Naresh  Balyan is an Indian politician and a member of the Sixth Legislative Assembly of Delhi in India. He represents the Uttam Nagar constituency of New Delhi and is a member of the  Aam Aadmi Party political party.

Early life and education
Naresh Balyan was born in Delhi. He attended the Haryana Shakti Senior Secondary  School.

Political career
Naresh Balyan has been a MLA for one term. He represented the Uttam Nagar constituency and is a member of the Aam Aadmi Party political party.

On 21 Sep 2015, Balyan complained to police that a fake letter containing his forged signature was spread in the social media. In the letter, it alleges that Balyan bought onions from the government at Rs 26 per kg and sold them at Rs 30 per kg.
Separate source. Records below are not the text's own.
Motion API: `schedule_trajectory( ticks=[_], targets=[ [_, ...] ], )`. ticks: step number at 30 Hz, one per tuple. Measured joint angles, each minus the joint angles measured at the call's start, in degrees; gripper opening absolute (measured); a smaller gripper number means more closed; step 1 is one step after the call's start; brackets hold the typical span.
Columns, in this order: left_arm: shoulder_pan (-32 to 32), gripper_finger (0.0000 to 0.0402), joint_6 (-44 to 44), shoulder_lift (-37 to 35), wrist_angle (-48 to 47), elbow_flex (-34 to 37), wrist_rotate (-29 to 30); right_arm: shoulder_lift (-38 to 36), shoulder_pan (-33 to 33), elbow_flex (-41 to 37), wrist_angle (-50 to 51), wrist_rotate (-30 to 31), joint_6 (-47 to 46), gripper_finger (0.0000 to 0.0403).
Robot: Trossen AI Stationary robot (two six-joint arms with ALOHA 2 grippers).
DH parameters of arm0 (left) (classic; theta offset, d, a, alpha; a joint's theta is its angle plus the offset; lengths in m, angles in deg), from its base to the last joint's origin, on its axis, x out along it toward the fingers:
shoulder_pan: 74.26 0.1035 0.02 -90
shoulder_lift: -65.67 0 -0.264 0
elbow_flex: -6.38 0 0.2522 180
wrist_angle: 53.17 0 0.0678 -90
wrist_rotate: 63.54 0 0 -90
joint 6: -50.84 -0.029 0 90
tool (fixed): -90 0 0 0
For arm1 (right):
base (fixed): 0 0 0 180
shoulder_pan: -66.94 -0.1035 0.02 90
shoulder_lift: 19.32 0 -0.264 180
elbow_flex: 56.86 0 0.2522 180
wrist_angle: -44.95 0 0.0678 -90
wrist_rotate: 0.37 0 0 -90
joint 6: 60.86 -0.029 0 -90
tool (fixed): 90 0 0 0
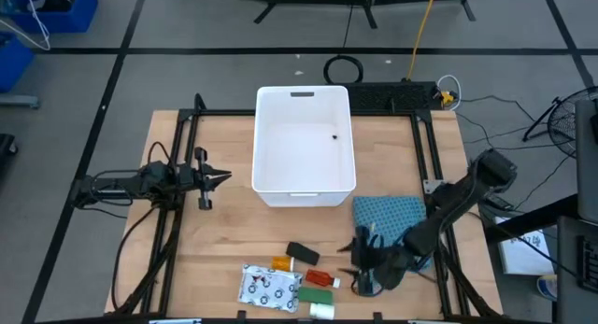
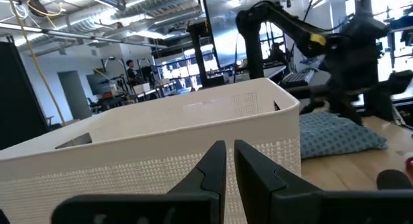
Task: Pick & place medical supplies in basket/bin
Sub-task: Put the red pill bottle into the bin
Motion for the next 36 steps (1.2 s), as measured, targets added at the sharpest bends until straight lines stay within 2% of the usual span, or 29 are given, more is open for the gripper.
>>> schedule_trajectory(
  ticks=[8,12,18,25,30,36],
  targets=[
    [0.02,0.0037,0.0,0.0,1.92,0.0,1.36,11.17,0.27,13.11,17.82,-7.81,-2.28,0.0221],
    [0.01,0.0037,0.0,0.0,2.14,0.0,1.36,12.69,0.87,14.19,16.1,-11.92,-4.6,0.0226],
    [0.0,0.0037,0.02,0.0,2.13,0.0,1.38,12.16,1.01,14.19,12.35,-11.25,-7.7,0.0226],
    [0.02,0.0037,0.11,0.0,1.8,0.0,1.4,15.07,1.12,14.21,12.02,-9.69,-9.05,0.0223],
    [0.0,0.0037,-0.28,0.0,1.84,0.0,1.4,18.62,0.43,14.12,10.55,-9.99,-10.04,0.0222],
    [0.0,0.0037,-2.73,0.0,2.12,0.0,1.49,19.2,0.49,14.17,10.51,-11.31,-9.37,0.0222]
  ],
)
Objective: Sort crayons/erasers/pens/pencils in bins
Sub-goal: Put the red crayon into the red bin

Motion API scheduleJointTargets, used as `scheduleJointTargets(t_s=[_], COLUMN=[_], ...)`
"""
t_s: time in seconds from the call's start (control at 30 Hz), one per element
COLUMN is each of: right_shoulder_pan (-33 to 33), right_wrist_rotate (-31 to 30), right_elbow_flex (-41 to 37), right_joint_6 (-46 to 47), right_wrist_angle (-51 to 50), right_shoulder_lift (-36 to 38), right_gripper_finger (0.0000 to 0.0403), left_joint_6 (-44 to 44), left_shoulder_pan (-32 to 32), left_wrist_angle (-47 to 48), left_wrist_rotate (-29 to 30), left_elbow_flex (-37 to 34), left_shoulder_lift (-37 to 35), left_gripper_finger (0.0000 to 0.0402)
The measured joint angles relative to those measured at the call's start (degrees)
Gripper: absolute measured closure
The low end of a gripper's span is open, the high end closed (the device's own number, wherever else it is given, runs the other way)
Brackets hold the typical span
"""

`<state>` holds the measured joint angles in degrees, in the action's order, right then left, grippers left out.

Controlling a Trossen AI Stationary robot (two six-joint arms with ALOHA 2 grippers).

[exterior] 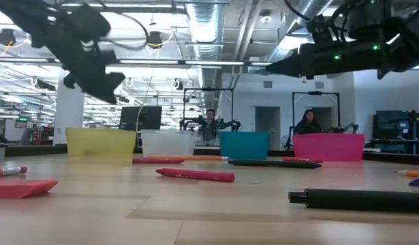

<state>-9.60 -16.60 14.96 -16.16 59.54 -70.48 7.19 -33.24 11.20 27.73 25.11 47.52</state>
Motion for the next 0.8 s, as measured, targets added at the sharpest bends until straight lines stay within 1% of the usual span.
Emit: scheduleJointTargets(t_s=[0.1,0.2,0.3,0.4,0.47,0.63,0.73,0.8], right_shoulder_pan=[-0.84,-2.3,-3.0,-2.79,-2.3,0.9,3.81,5.96], right_wrist_rotate=[-0.12,-0.38,-0.42,-0.42,-0.42,-0.37,-0.37,-0.37], right_elbow_flex=[0.08,1.32,3.56,6.79,8.81,11.78,11.98,11.98], right_joint_6=[-0.24,-0.24,-0.22,-0.01,1.57,6.24,9.92,11.85], right_wrist_angle=[-0.26,-2.69,-8.24,-14.85,-19.06,-28.04,-30.67,-31.78], right_shoulder_lift=[0.0,0.0,0.0,0.0,0.0,0.0,0.0,0.0], right_gripper_finger=[0.0402,0.0402,0.0401,0.0402,0.0402,0.0402,0.0402,0.0402], left_joint_6=[-1.73,-3.25,-5.51,-8.01,-9.38,-11.29,-11.98,-11.91], left_shoulder_pan=[4.83,8.74,11.68,13.7,14.54,15.69,16.39,17.02], left_wrist_angle=[-8.03,-15.87,-22.68,-27.95,-29.96,-30.98,-32.73,-34.39], left_wrist_rotate=[-1.98,-7.07,-12.68,-16.25,-17.92,-22.45,-25.93,-27.06], left_elbow_flex=[-4.52,-9.19,-12.89,-15.2,-15.95,-16.1,-16.1,-16.1], left_shoulder_lift=[-4.56,-7.59,-8.92,-9.0,-8.68,-6.57,-4.37,-2.55], left_gripper_finger=[0.0379,0.0396,0.04,0.0398,0.0399,0.0401,0.0401,0.0401])
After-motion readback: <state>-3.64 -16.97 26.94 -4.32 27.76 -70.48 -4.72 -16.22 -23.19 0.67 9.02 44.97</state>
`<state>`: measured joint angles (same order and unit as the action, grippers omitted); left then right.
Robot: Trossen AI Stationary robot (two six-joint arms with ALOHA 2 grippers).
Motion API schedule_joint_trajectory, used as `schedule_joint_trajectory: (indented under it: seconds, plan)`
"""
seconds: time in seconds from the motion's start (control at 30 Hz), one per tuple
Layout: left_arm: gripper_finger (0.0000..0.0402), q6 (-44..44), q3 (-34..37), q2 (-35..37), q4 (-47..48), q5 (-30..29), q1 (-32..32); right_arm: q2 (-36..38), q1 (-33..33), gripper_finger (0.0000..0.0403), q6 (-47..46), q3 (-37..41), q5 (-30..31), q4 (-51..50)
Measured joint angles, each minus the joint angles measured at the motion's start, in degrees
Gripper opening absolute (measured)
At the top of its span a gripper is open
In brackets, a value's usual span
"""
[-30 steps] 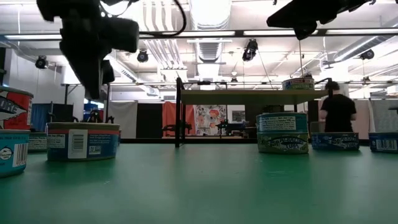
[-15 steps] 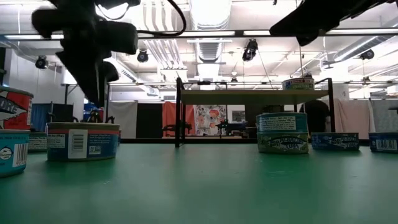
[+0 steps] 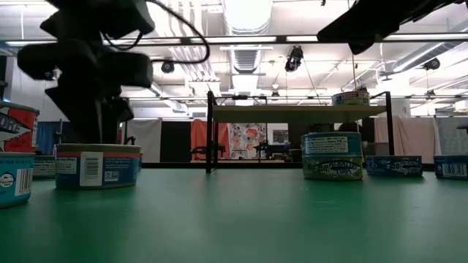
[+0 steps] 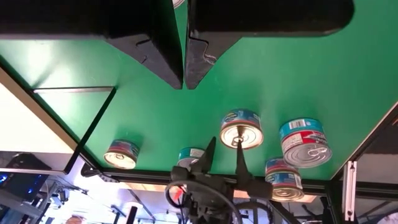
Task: Stack canned seafood by type on shelf
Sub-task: Put the blue/pink tuna can on the shelf
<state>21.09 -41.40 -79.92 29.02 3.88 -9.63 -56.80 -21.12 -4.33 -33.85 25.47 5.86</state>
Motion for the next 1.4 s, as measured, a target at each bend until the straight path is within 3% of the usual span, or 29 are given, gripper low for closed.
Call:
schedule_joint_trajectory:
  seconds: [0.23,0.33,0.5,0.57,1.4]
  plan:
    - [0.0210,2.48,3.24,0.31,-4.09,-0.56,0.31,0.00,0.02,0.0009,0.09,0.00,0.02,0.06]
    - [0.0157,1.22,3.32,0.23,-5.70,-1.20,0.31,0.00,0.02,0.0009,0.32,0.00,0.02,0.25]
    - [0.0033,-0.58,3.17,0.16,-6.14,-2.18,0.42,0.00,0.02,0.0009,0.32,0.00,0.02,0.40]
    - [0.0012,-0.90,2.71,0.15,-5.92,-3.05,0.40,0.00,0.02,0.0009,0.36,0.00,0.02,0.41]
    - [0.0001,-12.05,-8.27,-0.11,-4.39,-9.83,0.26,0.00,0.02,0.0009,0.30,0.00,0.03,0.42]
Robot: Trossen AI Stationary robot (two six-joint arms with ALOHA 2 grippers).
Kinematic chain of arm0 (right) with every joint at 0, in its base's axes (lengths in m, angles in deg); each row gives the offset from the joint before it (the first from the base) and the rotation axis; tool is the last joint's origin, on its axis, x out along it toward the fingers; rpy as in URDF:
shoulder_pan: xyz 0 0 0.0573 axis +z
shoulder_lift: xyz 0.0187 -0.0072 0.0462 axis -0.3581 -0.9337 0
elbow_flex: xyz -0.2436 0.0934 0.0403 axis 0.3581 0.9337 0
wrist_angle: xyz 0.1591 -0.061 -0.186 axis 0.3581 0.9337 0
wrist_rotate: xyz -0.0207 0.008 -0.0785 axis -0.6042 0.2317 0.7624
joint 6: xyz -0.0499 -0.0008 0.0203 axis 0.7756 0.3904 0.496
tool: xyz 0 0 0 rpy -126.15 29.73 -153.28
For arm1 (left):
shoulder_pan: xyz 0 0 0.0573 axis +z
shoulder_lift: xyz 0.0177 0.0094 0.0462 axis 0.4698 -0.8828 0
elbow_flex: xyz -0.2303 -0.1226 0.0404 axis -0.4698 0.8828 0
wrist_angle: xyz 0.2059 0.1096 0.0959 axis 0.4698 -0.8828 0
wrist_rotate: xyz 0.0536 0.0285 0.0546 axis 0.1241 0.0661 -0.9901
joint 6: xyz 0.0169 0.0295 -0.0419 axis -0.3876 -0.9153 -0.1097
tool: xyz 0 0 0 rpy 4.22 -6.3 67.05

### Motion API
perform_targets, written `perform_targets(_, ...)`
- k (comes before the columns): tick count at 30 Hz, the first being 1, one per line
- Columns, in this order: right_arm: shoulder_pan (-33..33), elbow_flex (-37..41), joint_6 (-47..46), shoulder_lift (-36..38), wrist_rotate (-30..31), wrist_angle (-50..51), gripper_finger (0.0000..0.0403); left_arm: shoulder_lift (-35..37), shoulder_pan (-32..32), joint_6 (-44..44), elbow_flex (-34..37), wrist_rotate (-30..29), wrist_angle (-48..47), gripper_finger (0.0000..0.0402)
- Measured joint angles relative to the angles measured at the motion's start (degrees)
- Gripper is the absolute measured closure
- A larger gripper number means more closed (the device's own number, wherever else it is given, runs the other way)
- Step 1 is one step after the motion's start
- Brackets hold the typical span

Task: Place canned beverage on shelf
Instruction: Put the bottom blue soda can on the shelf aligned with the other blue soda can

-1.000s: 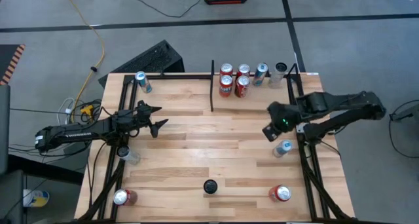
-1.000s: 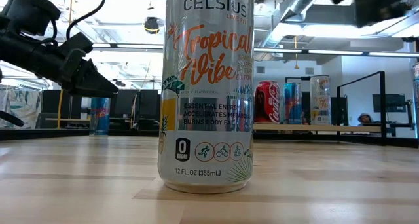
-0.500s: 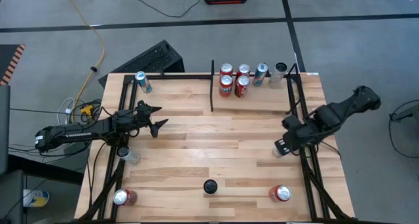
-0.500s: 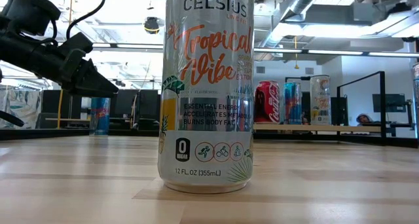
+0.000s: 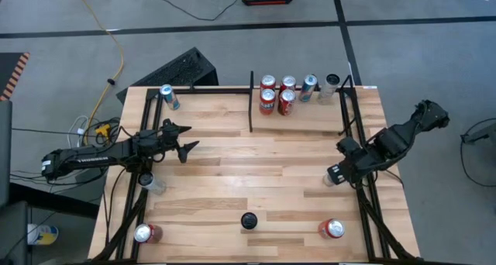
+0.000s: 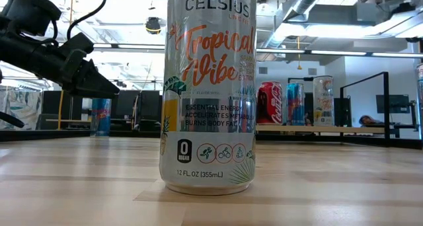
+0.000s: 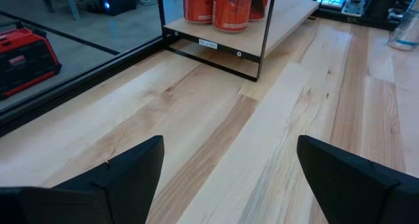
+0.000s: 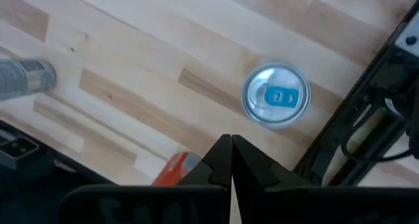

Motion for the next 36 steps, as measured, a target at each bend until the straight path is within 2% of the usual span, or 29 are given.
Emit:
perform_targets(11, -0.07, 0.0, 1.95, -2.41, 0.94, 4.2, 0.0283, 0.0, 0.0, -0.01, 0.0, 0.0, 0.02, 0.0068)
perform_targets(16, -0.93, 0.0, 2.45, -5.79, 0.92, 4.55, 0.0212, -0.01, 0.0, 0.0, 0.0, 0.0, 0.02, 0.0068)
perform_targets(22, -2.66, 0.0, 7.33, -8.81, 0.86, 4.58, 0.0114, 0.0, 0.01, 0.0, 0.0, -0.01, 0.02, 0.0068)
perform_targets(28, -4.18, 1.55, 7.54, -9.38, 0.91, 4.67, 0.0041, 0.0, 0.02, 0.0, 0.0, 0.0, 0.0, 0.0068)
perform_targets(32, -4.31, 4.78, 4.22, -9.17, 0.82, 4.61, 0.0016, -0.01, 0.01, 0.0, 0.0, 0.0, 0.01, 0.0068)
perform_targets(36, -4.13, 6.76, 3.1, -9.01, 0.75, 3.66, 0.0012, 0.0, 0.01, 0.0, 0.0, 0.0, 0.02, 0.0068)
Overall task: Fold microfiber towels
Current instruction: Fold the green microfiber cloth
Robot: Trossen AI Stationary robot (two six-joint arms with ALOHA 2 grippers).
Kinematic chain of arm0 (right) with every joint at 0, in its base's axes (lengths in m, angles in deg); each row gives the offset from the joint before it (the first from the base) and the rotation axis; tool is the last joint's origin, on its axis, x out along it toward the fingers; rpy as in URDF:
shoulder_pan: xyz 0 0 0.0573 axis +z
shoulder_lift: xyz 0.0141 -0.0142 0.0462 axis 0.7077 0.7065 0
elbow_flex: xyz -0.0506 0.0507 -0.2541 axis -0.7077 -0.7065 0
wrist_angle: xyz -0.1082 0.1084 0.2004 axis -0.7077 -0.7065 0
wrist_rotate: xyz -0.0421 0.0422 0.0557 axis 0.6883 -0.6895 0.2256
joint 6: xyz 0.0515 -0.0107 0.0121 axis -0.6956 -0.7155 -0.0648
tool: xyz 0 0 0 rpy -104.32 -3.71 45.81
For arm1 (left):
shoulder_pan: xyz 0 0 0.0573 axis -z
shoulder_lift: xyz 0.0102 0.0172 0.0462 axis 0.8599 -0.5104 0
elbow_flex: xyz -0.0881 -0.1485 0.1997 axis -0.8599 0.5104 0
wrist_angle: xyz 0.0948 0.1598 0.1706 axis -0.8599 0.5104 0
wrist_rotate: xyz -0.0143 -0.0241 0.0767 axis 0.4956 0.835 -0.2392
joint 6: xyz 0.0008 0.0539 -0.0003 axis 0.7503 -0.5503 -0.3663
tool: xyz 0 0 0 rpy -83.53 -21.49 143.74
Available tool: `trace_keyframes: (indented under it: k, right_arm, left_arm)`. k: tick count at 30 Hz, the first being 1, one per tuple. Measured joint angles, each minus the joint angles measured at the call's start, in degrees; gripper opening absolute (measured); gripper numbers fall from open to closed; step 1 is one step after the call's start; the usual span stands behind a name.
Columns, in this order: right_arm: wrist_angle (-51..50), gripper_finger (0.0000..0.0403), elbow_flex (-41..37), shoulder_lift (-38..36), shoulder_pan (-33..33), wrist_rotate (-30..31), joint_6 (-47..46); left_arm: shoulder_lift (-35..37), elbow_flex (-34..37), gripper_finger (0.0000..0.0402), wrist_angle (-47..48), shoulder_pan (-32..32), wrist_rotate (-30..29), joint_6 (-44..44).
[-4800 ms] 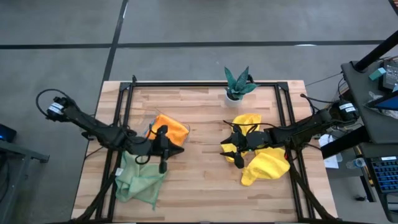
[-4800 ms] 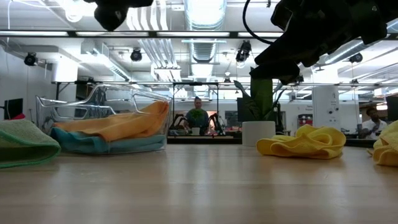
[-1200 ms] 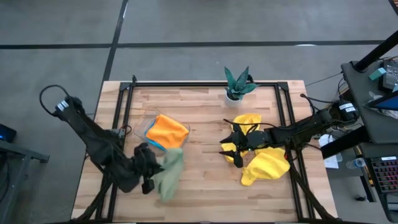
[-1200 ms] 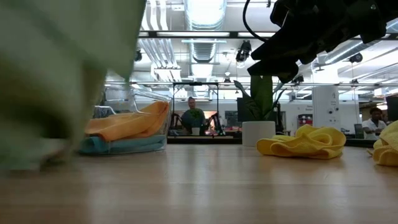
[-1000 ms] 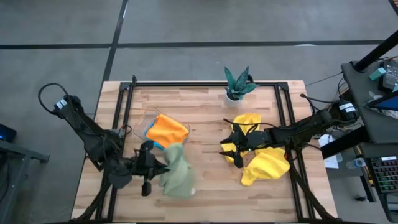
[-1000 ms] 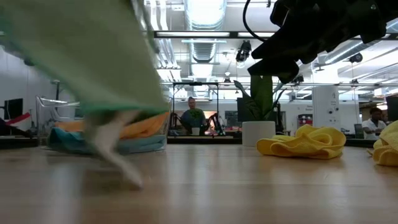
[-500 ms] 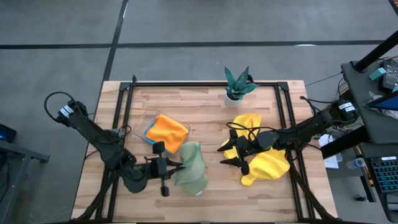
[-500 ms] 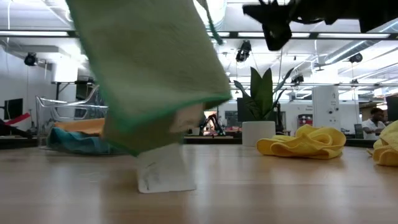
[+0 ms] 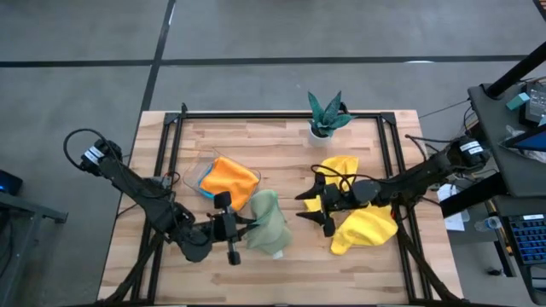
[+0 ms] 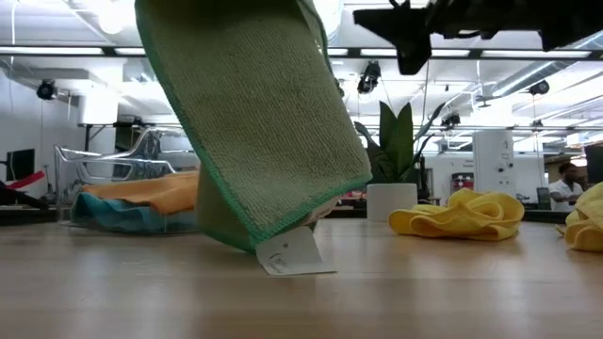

Balyan said that the language used in the fabricated letter made no sense, moreover the government does not provide onions to the MLAs for sale.

On 24 February 2018, Balyan was booked after government officials complained to police that he had made inflammatory remarks against them. In 2021, a court in Delhi exonerated him of all charges in the case.

He has served as the DDC Chairman - South Delhi and was a councillor since 2012. No work was done and the aam aadmi party claims everyone else is responsible. He is a member of the Delhi Jal Board. He is an aam aadmi worth over 56cr according to his disclosures in the electoral forms

Member of Legislative Assembly
In 2015 he was elected as the MLA representing Uttam Nagar in the Sixth Legislative Assembly of Delhi. He was re-elected to the Delhi Legislative Assembly in 2020.

Committee assignments of Delhi Legislative Assembly 
Chairman - Unauthorised Colony Committee, New Delhi

Member of Legislative Assembly (2020 - present)
Since 2020, he is an elected member of the 7th Delhi Assembly.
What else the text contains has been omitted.